Kommentar China: Erdbeben und Öffentlichkeit
Die Informationspolitik Chinas zum Erdbeben ist nicht mehr Vergleichbar mit der beim großen Beben 1976. Für die Regierung wird sich die Öffnung der Informationskanäle auszahlen.
Zwischen der Hilfe im Katastrophenfall und der ebenso raschen wie umfassenden Unterrichtung der Öffentlichkeit besteht ein enger Zusammenhang. Das birmesische Militärregime bietet hier in den letzten Wochen reiches negatives Anschauungsmaterial. Demgegenüber zeigt uns die Informationspolitik der chinesischen Regierung in den 48 Stunden nach der Erdbebenkatastrophe, welch große Wegstrecke das Land seit dem letzten großen Beben von 1976 zurückgelegt hat.
1976 war viel vom Opfermut der Helfer, viel von ihrer korrekten politischen Orientierung in der laufenden politischen Kampagne die Rede. Aber wenig von den konkreten Problemen und den dringenden, im Erdbebengebiet zu ergreifenden Maßnahmen. Gerüchte wucherten und der alte Aberglaube machte die Runde, nach dem große Naturkatastrophen den Entzug des himmlischen Mandats für die Herrschenden ankündigten.

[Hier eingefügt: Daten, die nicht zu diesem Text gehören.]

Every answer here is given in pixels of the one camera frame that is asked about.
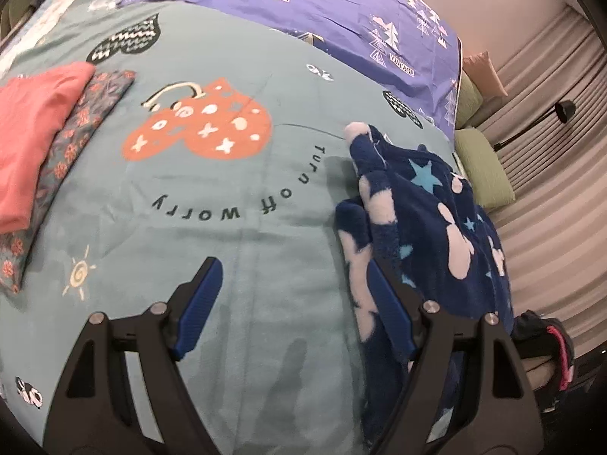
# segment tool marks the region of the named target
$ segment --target fleece blanket
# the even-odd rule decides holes
[[[336,225],[365,356],[363,428],[366,440],[374,442],[406,384],[413,350],[410,328],[395,311],[390,291],[366,281],[372,253],[390,262],[423,299],[451,314],[479,319],[494,312],[508,333],[514,317],[499,237],[474,203],[467,180],[425,145],[396,147],[367,124],[350,124],[345,137],[360,196],[338,205]],[[453,407],[460,370],[461,358],[454,355],[444,410]]]
[[[123,0],[122,4],[153,0]],[[305,40],[453,137],[460,44],[424,0],[183,0]]]

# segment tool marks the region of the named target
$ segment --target navy star blanket
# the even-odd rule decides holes
[[[345,137],[360,197],[341,202],[335,219],[365,360],[363,430],[371,444],[406,384],[412,352],[409,328],[381,306],[386,291],[367,284],[373,252],[391,262],[423,299],[451,314],[479,319],[495,312],[508,333],[514,317],[500,239],[474,203],[468,181],[423,145],[399,148],[375,127],[352,123]],[[462,357],[454,354],[439,416],[456,402],[461,365]]]

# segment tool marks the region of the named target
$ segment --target beige curtain
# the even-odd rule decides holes
[[[560,99],[555,115],[500,151],[517,194],[491,213],[506,252],[515,313],[564,322],[576,355],[607,340],[607,54],[593,27],[567,7],[498,71],[509,97],[472,119],[493,144]]]

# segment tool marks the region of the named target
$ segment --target blue gripper pad
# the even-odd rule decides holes
[[[409,361],[417,350],[413,341],[411,318],[374,260],[371,260],[367,267],[366,283],[392,343],[396,359],[402,362]]]
[[[209,318],[213,304],[217,299],[223,282],[223,267],[219,260],[213,259],[210,268],[193,292],[185,310],[181,313],[178,325],[178,336],[172,349],[178,361],[192,351],[202,333],[202,328]]]

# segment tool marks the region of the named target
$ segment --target floor lamp
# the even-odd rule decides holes
[[[518,132],[516,135],[511,136],[509,139],[506,139],[503,142],[498,142],[497,144],[495,144],[494,151],[497,152],[497,151],[501,150],[502,148],[506,147],[506,145],[511,144],[517,138],[519,138],[520,136],[524,135],[529,130],[531,130],[533,127],[538,126],[539,123],[544,121],[546,118],[548,118],[553,113],[557,114],[557,117],[559,118],[561,123],[567,123],[567,121],[569,121],[571,118],[573,118],[573,115],[576,113],[576,105],[572,100],[563,100],[561,102],[557,102],[554,105],[553,109],[545,112],[538,119],[533,121],[532,124],[530,124],[523,130]]]

Im schroffen Gegensatz hierzu bemüht sich heute die Nachrichtenagentur Xinhua, die Bevölkerung so schnell wie möglich auf den Stand zu bringen. Sie unterlässt jeden Versuch der Schönfärberei. Die Schilderung, dass in einem Gesundheitsamt Bettlaken und Vorhänge zerrissen wurden, um als Verbandsmaterial benutzt zu werden, ist weit von der Versicherung entfernt, "wir haben alles im Griff". Die Informationen betreffen in erster Linie den Verlust oder die Gefährdung von Menschenleben sowie den Mangel an Lebensmitteln, Medikamenten und Trinkwasser. Berichtet wurde aber auch über die Schäden an Fabrikanlagen in der Region sowie die Unterbrechung der Kohle- und Erdölproduktion in der gesamten Provinz Sichuan. Neuartig ist auch die Nutzung des Internet im Katastrophenfall. So ordnete das Umweltministerium auf einer Internetseite die sofortige Überprüfung aller AKWs auf mögliche Erdbebenschäden an. Informationen dieser Art unterlagen bislang der Geheimhaltung.

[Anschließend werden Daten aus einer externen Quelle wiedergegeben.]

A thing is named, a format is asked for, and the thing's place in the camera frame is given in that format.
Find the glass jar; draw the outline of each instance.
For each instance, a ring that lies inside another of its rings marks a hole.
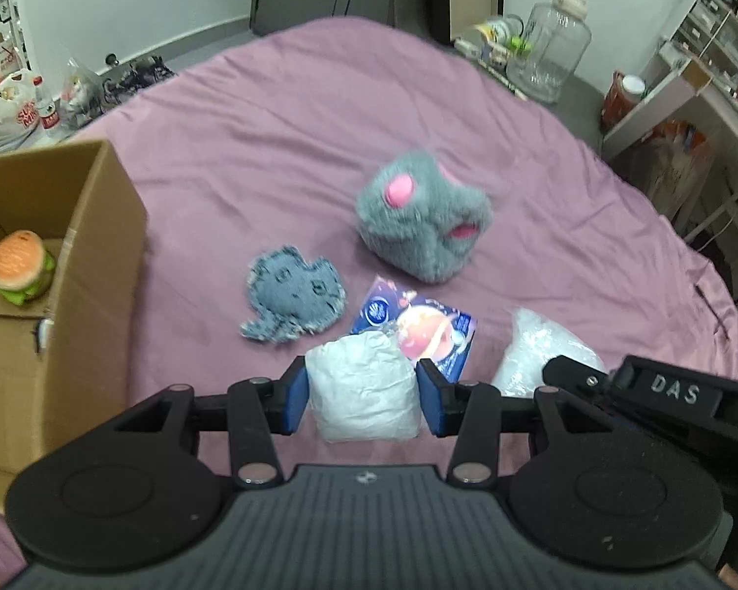
[[[536,4],[520,45],[509,58],[508,79],[535,100],[556,102],[590,44],[587,15],[586,0]]]

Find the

Für die Regierung wird sich die Öffnung der Informationskanäle auszahlen. Vor dem Hintergrund einer realistischen Berichterstattung wird ihre Rolle als effizienter Organisator der Katastrophenhilfe umso kräftiger hervortreten. Ein Propagandaerfolg - auch im Hinblick auf die Olympischen Spiele.